In which location was the research priority setting conducted?

North America - USA

Why was it conducted at all?

To educate and engage diverse members of the public in priority setting for PCOR, we adapted an existing deliberation exercise, CHAT (originally Choosing Health Plans Altogether, now CHoosing All Together), to facilitate deliberative priority setting constrained by limited resources.

What was the objective?

to learn how minority and underserved communities would set priorities for patient-centered outcomes research

What was the outcome?

a ranking list of 13 research topics

How long did the research prioritization take?

No information provided.

Which methods were used to identify research priorities?

focus group; interview

How were the priorities for research identified exactly?

Step 1: generating research priorities by reviewing literature and interviewing community leaders, clinicians, and key informants. Step 2: 16 focus groups: deliberation event starting with a brief video describing what research is, how it is funded, and who currently decides what research questions are asked and then participants were asked to play: CHoosing All Together (CHAT): CHAT presents participants with an interactive, online game board that resembles a pie chart, each wedge of the circle represents a category of PCOR spending, and each wedge has different levels of spending (including the option of no spending at all), participants choose the level of funding for each category by allocating markers: participants first set priorities as individuals, then in groups of 2-4, then with the entire group (up to 16), and repeated individual choices at the end, during exercise group heard and discussed scenarios that illustrated the consequences of the priorities they chose, scenarios were developed based on real-life events and vetted by community leaders, researchers, and leaders of research institutions.

Which stakeholders took part?

Minority and medically underserved communities. Interviews: community leaders, clinicians, and key informants.

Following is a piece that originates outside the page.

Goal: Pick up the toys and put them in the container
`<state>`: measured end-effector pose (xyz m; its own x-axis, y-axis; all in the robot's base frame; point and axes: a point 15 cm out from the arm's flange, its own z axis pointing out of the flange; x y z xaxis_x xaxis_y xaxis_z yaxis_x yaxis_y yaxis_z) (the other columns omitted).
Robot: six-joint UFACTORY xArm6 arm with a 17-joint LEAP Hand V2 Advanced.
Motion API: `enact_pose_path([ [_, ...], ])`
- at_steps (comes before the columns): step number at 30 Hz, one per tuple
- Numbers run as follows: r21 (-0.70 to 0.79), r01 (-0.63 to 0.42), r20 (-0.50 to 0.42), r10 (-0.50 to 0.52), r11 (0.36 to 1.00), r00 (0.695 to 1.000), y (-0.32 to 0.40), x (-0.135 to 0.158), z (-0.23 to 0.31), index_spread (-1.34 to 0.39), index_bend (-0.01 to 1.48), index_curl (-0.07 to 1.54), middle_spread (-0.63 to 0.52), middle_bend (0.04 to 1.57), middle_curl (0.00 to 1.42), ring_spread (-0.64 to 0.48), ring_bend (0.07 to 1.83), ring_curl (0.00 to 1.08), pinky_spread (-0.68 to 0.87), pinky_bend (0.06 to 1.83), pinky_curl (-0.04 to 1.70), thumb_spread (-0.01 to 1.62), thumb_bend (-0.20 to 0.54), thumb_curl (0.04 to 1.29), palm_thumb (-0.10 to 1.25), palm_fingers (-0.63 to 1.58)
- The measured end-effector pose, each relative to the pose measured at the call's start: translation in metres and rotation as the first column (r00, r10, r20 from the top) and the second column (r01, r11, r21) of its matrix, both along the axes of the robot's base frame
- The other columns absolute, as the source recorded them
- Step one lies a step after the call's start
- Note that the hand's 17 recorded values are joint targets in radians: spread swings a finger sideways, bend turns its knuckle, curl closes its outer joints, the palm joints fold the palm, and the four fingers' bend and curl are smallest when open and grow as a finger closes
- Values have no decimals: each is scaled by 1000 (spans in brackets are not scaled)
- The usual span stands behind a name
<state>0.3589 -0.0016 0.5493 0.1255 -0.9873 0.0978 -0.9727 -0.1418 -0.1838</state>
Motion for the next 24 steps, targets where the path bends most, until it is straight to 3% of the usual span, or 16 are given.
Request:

Focus groups: 183 participants.

How were stakeholders recruited?

Participants were recruited in minority and underserved communities in Michigan and Missouri using flyers and local advertising in English and Spanish, and through personal contacts. Volunteers were excluded if they were health care professionals or researchers, or under 18.

Were stakeholders actively involved or did they just participate?

Stakeholders were mere participants of the research prioritization process; they were not actively involved in the process.